- ACTIVITY
Go line by line through the records below. Copy whichever lines contain the string "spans".

- MATERIAL TO PROCESS
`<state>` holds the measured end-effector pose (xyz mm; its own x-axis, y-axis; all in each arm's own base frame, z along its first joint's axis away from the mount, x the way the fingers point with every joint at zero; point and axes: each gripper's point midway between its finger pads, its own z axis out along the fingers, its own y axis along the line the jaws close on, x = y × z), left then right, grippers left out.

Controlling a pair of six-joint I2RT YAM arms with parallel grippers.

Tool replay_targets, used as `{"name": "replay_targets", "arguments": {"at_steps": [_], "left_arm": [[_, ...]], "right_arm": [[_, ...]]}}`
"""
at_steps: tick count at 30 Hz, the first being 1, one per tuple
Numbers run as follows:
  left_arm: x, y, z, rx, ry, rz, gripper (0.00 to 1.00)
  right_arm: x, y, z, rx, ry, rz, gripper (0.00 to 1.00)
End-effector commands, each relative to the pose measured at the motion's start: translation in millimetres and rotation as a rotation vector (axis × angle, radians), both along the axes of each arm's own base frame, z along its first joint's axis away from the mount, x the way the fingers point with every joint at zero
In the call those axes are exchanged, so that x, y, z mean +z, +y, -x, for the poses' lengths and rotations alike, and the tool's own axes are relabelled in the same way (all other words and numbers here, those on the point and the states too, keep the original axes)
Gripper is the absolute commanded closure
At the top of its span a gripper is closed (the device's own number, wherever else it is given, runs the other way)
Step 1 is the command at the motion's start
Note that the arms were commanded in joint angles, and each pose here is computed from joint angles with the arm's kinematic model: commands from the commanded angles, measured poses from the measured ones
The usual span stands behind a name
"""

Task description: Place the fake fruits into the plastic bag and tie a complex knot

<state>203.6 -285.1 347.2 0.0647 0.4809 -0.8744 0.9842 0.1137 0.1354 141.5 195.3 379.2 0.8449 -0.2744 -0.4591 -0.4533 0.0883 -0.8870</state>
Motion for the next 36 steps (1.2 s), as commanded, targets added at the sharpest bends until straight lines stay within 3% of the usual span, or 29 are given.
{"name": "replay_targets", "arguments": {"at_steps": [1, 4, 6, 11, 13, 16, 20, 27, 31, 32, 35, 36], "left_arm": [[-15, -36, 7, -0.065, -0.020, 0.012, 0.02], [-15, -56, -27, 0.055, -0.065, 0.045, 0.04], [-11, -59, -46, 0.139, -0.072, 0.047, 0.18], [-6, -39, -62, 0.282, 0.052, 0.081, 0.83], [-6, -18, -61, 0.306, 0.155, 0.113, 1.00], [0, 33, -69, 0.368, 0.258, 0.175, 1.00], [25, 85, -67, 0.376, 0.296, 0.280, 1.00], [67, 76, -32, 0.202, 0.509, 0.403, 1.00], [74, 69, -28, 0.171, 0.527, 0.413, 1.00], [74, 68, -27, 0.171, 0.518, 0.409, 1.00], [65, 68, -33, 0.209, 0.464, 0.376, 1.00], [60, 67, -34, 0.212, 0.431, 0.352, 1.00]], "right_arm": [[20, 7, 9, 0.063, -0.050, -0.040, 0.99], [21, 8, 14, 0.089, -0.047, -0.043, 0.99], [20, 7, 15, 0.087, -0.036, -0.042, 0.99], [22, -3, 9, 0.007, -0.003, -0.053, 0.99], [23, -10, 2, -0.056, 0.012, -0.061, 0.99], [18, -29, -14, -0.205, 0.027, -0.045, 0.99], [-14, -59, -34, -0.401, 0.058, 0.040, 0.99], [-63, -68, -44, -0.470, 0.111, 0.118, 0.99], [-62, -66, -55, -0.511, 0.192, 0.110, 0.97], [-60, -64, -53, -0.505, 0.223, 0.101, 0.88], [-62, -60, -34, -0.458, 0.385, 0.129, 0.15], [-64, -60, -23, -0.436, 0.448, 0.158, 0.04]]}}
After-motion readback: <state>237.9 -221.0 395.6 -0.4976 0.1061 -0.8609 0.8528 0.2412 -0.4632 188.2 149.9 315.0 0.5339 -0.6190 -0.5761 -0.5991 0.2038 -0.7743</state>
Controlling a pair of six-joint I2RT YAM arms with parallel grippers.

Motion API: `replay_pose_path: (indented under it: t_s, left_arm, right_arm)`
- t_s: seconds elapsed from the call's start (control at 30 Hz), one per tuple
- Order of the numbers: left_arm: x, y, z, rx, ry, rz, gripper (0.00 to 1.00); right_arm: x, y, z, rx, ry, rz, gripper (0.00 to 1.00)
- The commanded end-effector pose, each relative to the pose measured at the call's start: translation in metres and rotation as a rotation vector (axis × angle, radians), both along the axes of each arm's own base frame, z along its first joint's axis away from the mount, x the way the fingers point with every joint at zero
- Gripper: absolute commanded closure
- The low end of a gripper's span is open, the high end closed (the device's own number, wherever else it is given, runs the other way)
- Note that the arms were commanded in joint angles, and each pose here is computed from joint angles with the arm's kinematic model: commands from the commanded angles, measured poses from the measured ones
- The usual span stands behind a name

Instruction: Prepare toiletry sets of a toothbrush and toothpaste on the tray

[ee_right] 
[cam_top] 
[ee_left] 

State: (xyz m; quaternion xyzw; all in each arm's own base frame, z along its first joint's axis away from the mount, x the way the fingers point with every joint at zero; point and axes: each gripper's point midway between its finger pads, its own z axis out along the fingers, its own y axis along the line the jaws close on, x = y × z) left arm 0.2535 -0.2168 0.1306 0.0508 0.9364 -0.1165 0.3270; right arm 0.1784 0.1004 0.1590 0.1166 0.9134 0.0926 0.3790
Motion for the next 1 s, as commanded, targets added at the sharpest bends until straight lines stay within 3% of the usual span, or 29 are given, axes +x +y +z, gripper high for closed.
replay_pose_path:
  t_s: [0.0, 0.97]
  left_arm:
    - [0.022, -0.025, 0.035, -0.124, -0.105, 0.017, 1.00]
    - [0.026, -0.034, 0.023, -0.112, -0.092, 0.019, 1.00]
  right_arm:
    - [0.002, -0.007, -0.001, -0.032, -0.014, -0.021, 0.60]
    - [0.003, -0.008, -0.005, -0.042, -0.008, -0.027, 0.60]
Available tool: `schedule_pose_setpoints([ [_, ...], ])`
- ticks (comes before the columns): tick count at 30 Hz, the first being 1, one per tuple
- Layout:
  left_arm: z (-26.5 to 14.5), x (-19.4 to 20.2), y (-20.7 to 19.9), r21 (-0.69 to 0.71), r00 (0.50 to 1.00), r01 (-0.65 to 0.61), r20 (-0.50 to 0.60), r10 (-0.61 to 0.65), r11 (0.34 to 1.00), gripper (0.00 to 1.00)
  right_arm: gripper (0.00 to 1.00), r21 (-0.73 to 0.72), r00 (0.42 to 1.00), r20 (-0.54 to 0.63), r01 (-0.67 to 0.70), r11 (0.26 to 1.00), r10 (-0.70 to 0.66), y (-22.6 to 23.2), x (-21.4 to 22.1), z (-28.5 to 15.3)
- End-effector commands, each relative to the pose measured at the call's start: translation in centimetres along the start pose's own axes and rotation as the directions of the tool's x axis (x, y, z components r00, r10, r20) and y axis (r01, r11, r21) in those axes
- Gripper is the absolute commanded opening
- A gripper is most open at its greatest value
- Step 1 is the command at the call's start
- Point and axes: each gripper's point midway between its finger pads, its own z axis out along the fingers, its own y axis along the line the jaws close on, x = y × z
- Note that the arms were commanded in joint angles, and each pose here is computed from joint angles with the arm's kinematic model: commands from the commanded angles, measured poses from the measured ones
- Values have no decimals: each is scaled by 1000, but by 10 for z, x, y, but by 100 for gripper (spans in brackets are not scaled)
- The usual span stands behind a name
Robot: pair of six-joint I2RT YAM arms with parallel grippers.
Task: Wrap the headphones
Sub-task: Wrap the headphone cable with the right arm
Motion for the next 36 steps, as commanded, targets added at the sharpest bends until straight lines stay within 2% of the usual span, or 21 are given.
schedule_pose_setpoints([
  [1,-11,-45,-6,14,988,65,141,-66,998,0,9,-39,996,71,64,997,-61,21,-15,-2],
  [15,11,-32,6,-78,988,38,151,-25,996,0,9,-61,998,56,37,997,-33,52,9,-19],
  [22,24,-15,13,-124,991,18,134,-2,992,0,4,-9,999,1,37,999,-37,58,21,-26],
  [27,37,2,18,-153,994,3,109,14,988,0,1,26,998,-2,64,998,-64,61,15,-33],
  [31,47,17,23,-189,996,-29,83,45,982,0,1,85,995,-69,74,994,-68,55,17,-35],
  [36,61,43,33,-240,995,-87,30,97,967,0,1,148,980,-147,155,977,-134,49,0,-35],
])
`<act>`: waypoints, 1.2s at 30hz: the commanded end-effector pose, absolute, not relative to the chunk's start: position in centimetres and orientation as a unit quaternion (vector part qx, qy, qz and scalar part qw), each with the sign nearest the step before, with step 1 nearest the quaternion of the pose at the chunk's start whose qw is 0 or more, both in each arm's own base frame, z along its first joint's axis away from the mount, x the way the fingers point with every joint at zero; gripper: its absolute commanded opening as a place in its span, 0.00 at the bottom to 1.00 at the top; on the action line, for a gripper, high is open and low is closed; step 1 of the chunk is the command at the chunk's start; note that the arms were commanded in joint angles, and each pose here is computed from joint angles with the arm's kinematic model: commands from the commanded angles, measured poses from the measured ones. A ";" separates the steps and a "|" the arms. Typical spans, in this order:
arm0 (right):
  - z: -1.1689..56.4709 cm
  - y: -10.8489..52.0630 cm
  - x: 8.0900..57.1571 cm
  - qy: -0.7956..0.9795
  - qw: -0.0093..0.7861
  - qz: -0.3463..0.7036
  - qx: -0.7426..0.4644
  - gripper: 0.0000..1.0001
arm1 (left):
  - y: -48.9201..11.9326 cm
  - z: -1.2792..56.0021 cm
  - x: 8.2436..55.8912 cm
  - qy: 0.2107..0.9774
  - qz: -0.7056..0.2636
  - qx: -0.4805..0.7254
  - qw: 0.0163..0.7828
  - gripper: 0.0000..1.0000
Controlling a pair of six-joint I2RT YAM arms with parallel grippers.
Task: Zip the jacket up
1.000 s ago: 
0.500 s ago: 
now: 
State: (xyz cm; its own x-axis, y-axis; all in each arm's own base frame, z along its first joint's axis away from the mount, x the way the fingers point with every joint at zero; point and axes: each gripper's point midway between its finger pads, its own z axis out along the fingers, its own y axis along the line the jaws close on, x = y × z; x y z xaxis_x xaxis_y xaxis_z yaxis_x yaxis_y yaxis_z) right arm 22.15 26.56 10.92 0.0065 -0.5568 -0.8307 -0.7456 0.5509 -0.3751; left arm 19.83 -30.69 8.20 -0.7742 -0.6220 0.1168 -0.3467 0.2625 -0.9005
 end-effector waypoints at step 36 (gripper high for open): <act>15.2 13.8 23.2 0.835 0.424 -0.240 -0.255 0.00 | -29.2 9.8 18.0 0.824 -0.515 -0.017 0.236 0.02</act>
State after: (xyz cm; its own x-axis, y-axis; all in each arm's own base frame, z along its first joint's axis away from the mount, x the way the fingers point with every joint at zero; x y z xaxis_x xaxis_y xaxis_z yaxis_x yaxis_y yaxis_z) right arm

- ANSWER FOR THE TASK
- Values have no decimals: each is scaled by 1000, but by 10 for z, x, y, but by 100 for gripper (spans in brackets are not scaled)
`<act>`: waypoints, 1.2s at 30hz: the commanded end-effector pose, absolute, not relative to the chunk's start: position in centimetres and orientation as a unit quaternion (vector part qx, qy, qz and scalar part qw), each with the sign nearest the step before, with step 1 nearest the quaternion of the pose at the chunk's start whose qw is 0 or more, both in each arm's own base frame, z along its first joint's axis away from the mount, x the way the fingers point with every joint at zero; gripper: its absolute commanded opening as a place in its span, 0.00 at the bottom to 1.00 at the top; on the action line, for a gripper, high is open and low is closed; step 1 of the chunk is the command at the chunk's start; note that the arms were commanded in joint angles, and each pose here is computed from joint angles with the arm's kinematic model: commands from the commanded angles, measured poses from the measured ones. A ";" separates the steps and a "|" the arms. Typical spans, in this order:

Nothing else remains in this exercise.